Average personal network size estimates using known population method

If given attribute.names, then this function produces estimated average network sizes given by the groups that are defined by all combinations of the attributes; otherwise, it estimates the average personal network size for the entire frame population.

kp.estimator_(
  resp.data,
  known.populations,
  weights,
  boot.weights = NULL,
  ego.id = NULL,
  return.boot = FALSE,
  attribute.names = NULL,
  total.kp.size = NULL,
  alter.popn.size = NULL,
  dropmiss = FALSE,
  verbose = TRUE
)

kp.estimator(
  resp.data,
  known.populations,
  weights,
  attribute.names = NULL,
  total.kp.size = 1,
  alter.popn.size = NULL,
  dropmiss = FALSE
)

Arguments

resp.data	the dataframe that has the survey responses
known.populations	the names of the columns in `resp.data` that have respondents' reports about connections to known populations
weights	the name of a column that has sampling weights
boot.weights	Optional dataframe with bootstrap resampled weights.
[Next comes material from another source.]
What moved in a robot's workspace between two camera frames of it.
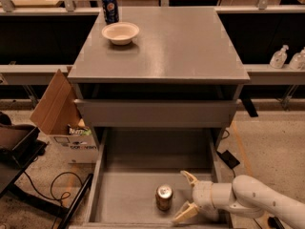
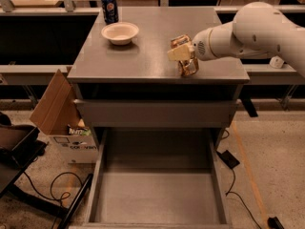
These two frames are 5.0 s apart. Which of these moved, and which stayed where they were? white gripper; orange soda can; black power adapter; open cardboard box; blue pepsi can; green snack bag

See Details for more info.
ego.id	If boot.weights are included, then this is the name of the column(s) we need to join the bootstrap weights onto the dataset. This is most often the id of the ego making the reports.
return.boot	if TRUE and boot.weights are included, then return the full bootstrapped estiamates and not just the summaries; this option causes this function to return a list instead of a tibble
attribute.names	the names of the columns in `resp.data` that determine the subgroups for which average degree is estimated; if NULL, then the average over all respondents is estimated
total.kp.size	the size of the probe alters; i.e., the sum of the known population sizes. if NULL, then this is set to 1
alter.popn.size	the size of the population of alters; this is most often the frame population, which is the default if nothing else is specified; the size of the frame population is taken to be the sum of the weights over all of resp.data
dropmiss	if FALSE, then, for each row, use only the reports about connections to known populations that have no missingness. This effectively assumes that missing reports are 0. if TRUE, then only use rows that have no missingness in reported connections to known populations in estimating degree. in this case, the sampling weights are rescaled so that the implied total size of the frame population is not changed. (see the 'dropmiss' argument to the function report.aggregator_) future versions may have other options
verbose	if TRUE, print information to screen

Value

the estimated average degree (dbar.Fcell.F) for respondents in each of the categories given by attribute.names

Technical note

The estimated average degree is \((\sum y_{F_\alpha, A} / N_A) \times N_F / N_{F_\alpha}\) here, we estimate \(N_F / N_{F_\alpha}\) by dividing the total of all respondents' weights by the sum of the weights for respondents in each cell \(\alpha\).

TODO

make unit tests
think about how to elegantly add options for dbar_(P,Q) vs dbar_(Q,P)

Details

If you want estimated sampling variances, you can pass in a data frame boot.weights. boot.weights is assumed to have a column that is named whatever the ego.id is, and then a series of columns named boot_weight_1, ..., boot_weight_M.

The two options for missing values are 'ignore' or 'complete.obs'. 'ignore' adds up each respondent's nonmissing reported connections to the known populations, effectively treating missing reports as 0s. 'complete.obs' only uses responses from respondents who have non-missing values for all of the known population reports.